I got my haircut today (pretty spiffy one too, even if I do say so myself). While I was chatting I asked my hair dresser “on average, how often should I get my hair cut”? She told me (for men) around 4-6 weeks. Then I got thinking (as I do), I wonder if I could data-mine my credit card data using Power BI and find out how often I actually get my own hair cut. It turns out I was able to do this, and this article explains the hardest part of that task – find the number of days between two transaction dates using DAX.
Loading Credit Card Data
I have covered how to load your bank data using Power Query before so I am not going to cover that in any depth in this article. I first updated my bank credit card extracts so I had a full set of data and then loaded them up into Power BI. After loading the data into a single table, I had the following data structure.
As you can see, it is a simple list of transactions with a date, description (vendor), and the amount of the transaction. With this in mind, my idea was to first filter the description to that of my hairdresser and then find out the number of days between transactions. Note, I changed the true name of my hairdresser in the data extracts
Check the Data are Complete
The first thing I did was use Power BI to check that the data were complete. It is not necessary to write any DAX to do this. I just created a couple of visuals that showed me a COUNT of description by date.
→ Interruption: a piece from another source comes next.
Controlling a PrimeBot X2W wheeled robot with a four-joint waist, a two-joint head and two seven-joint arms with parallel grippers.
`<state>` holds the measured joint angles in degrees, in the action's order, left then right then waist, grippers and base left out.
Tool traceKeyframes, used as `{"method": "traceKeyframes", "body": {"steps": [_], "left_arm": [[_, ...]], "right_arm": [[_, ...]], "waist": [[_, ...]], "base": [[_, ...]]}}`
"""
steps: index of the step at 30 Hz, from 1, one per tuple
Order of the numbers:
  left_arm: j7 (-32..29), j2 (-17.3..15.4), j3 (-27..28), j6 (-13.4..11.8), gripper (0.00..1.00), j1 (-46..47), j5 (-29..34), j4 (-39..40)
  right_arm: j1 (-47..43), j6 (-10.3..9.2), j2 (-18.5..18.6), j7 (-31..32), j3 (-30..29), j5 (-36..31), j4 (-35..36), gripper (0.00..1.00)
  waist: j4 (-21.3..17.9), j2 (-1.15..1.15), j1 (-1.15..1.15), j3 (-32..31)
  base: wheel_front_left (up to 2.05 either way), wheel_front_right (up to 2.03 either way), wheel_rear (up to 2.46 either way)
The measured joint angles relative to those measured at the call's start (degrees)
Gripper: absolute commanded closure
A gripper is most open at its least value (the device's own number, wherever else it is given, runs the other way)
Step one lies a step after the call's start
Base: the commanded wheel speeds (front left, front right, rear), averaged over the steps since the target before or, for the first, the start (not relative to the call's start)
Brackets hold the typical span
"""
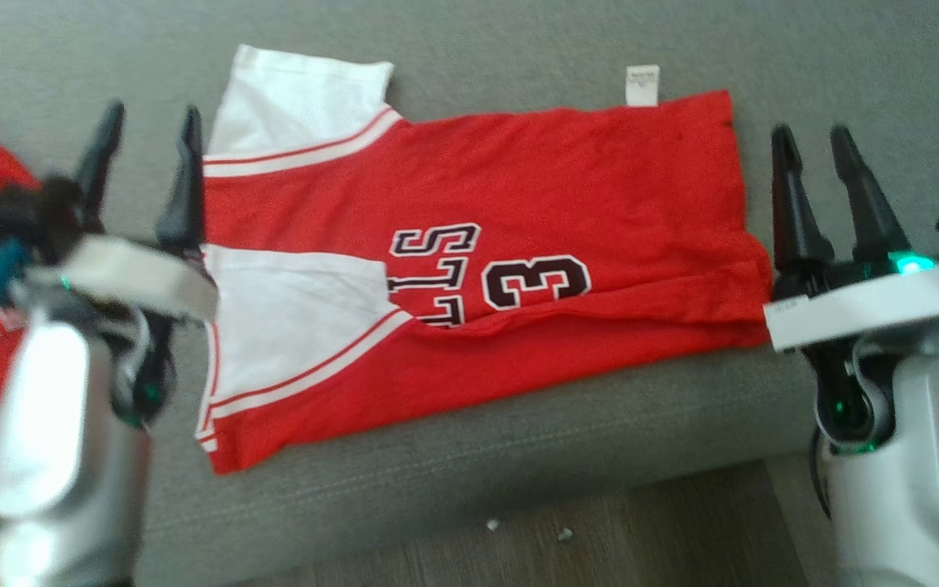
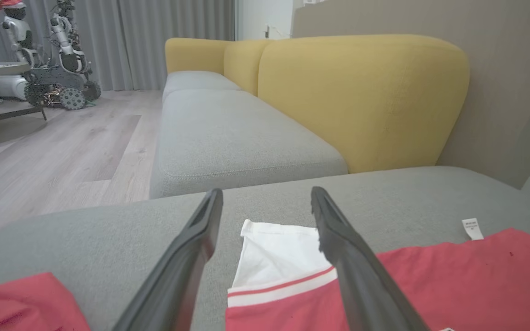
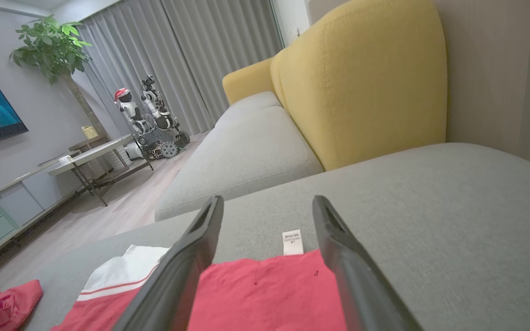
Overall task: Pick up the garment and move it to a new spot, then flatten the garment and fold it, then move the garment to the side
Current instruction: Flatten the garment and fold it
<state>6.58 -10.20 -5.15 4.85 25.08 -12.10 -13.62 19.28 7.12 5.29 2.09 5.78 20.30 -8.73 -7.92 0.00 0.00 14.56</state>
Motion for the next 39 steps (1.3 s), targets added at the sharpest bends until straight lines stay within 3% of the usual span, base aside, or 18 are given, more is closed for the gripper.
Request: {"method": "traceKeyframes", "body": {"steps": [6,12,25,39], "left_arm": [[-8.60,-5.30,-1.59,1.72,0.00,10.23,-0.08,-3.81],[-16.73,-8.54,-4.68,2.32,0.00,17.38,-5.69,-9.71],[-24.94,-19.87,-15.11,2.65,0.00,29.55,-9.65,-21.40],[-27.11,-21.57,-18.35,1.68,0.00,33.97,-7.69,-29.72]], "right_arm": [[4.16,0.00,-0.68,-0.32,2.08,-1.13,0.92,0.00],[7.58,0.00,-0.87,-0.71,3.91,-2.92,0.70,0.00],[12.85,0.00,-1.48,-1.58,8.39,-2.81,0.44,0.00],[14.17,0.00,-1.63,-2.75,9.06,-1.85,-1.00,0.00]], "waist": [[-2.86,0.00,0.00,3.88],[-6.14,0.00,0.00,6.99],[-11.97,0.00,0.00,13.73],[-14.04,0.00,0.00,14.95]], "base": [[0.00,0.00,0.00],[0.00,0.00,0.00],[0.00,0.00,0.00],[0.00,0.00,0.00]]}}
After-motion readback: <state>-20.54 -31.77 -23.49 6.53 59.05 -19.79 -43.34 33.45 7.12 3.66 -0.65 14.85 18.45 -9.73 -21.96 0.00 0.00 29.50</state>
Visual 1 is simply the date column with a count of description. Power BI automatically creates a hidden date table that allows me to view the data by year and month. I actually deleted the Quarter and Day levels in this visual and then drilled down to Year\Month.
Visual 2 in the original report above is the same data but not using the date hierarchy, but using the actual dates of the transactions (posting date actually). I also created a couple of cards (3 and 4 above) and used these to find the first date and last date in the selected period. That allowed me to click on each month and check that the first and last date in that month seemed to be complete. Simply using this audit report allowed me to find some missing data in my csv extracts before I started the exercise.
Days Between Two Transactions
OK, next job was to filter for my hairdresser and look at the transactions in a table. You can see a slicer on the left below and the table of data on the right. Mmmm, seems my hairdresser put up the price 3% in April this year!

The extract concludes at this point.